Your goal = Retype, word for word, every line from the one holding "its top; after" through the one holding "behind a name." in the entries below, both included, and only those lines.
BEGIN The records
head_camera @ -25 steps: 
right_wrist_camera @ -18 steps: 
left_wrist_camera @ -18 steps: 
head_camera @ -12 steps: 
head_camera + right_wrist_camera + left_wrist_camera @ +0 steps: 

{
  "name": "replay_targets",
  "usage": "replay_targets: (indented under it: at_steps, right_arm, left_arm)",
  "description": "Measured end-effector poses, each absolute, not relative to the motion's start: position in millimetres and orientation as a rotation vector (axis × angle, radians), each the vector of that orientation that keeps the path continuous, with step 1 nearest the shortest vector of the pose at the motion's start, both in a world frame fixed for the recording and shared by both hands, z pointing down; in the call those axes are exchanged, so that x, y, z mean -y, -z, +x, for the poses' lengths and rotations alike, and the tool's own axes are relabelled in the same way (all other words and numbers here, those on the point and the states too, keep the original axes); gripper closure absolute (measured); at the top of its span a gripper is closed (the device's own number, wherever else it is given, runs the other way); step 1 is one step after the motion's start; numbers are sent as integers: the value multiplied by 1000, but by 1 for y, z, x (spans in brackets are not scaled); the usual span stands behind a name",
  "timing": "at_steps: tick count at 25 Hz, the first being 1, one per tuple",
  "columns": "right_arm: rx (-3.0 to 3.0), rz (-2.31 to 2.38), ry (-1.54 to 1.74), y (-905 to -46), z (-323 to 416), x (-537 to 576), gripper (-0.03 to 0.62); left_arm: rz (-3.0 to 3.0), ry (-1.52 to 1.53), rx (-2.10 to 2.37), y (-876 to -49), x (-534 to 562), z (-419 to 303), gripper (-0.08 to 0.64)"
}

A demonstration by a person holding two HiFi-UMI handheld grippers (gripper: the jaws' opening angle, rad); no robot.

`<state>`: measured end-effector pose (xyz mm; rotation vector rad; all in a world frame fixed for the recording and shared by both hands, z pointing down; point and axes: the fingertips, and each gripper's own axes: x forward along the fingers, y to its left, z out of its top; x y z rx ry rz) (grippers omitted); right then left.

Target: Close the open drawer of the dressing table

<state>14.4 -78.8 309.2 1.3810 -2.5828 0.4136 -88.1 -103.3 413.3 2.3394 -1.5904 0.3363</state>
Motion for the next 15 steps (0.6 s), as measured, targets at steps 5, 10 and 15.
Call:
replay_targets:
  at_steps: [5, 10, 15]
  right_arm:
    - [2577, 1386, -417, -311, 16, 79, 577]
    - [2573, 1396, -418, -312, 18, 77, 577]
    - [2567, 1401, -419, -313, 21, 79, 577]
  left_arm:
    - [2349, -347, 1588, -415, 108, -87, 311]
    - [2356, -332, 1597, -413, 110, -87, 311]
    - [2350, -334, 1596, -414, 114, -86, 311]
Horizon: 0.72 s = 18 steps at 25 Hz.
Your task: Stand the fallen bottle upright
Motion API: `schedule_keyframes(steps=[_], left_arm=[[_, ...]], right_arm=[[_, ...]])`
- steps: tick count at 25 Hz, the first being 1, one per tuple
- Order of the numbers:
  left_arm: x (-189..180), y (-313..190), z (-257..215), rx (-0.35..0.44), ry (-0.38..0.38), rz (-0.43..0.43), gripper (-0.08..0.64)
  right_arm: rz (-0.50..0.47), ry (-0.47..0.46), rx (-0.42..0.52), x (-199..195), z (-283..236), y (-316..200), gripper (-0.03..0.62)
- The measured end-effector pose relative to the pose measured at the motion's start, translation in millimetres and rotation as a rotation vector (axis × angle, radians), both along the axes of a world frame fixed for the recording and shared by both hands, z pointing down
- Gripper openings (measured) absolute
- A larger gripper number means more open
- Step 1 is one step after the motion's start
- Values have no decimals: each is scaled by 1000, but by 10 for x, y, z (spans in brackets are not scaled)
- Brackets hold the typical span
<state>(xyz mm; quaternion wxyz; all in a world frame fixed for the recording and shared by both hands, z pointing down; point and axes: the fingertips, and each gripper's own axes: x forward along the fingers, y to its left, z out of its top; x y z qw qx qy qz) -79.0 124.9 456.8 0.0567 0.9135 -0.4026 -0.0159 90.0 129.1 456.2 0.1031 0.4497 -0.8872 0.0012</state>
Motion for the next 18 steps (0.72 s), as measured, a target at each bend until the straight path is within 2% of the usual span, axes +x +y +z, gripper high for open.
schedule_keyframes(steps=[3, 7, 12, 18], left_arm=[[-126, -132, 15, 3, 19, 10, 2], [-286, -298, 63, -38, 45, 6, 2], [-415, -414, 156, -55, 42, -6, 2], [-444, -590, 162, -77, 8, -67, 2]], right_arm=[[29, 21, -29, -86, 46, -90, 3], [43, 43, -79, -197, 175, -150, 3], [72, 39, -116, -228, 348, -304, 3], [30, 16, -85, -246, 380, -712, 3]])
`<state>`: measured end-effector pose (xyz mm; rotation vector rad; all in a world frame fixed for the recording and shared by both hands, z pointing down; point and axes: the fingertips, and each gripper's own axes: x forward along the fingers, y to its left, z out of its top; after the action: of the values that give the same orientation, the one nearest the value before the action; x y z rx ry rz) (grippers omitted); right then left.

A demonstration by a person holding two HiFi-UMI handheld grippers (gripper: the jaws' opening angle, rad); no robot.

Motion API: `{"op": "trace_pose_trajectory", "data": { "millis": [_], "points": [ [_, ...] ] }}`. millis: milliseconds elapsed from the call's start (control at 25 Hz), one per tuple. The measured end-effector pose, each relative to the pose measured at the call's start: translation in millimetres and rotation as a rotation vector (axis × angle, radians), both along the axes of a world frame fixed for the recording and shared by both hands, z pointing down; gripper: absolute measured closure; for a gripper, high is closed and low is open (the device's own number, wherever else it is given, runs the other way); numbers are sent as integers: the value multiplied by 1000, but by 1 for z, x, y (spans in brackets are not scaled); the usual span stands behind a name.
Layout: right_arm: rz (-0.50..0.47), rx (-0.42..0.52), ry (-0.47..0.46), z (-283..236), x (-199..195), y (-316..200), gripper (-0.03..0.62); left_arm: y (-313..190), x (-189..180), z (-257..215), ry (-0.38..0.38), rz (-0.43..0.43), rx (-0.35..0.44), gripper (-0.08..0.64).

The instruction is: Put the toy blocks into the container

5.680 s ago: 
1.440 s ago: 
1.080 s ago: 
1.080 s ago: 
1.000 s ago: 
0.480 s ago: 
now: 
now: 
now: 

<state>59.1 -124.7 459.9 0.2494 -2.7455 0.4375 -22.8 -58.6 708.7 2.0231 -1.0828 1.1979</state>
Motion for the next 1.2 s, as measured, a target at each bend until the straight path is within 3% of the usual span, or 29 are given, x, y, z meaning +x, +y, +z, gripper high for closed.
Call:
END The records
Expected output =
`<state>`: measured end-effector pose (xyz mm; rotation vector rad; all in a world frame fixed for the recording and shared by both hands, z pointing down; point and axes: the fingertips, and each gripper's own axes: x forward along the fingers, y to its left, z out of its top; after the action: of the values that give the same orientation, the one nearest the value before the action; x y z rx ry rz) (grippers omitted); right then left.

A demonstration by a person holding two HiFi-UMI handheld grippers (gripper: the jaws' opening angle, rad); no robot.

Motion API: `{"op": "trace_pose_trajectory", "data": { "millis": [_], "points": [ [_, ...] ] }}`. millis: milliseconds elapsed from the call's start (control at 25 Hz), one per tuple. The measured end-effector pose, each relative to the pose measured at the call's start: translation in millimetres and rotation as a rotation vector (axis × angle, radians), both along the axes of a world frame fixed for the recording and shared by both hands, z pointing down; gripper: absolute measured closure; for a gripper, high is closed and low is open (the device's own number, wherever else it is given, runs the other way); numbers are sent as integers: the value multiplied by 1000, but by 1 for z, x, y (spans in brackets are not scaled); the usual span stands behind a name.

Nothing else belongs to this exercise.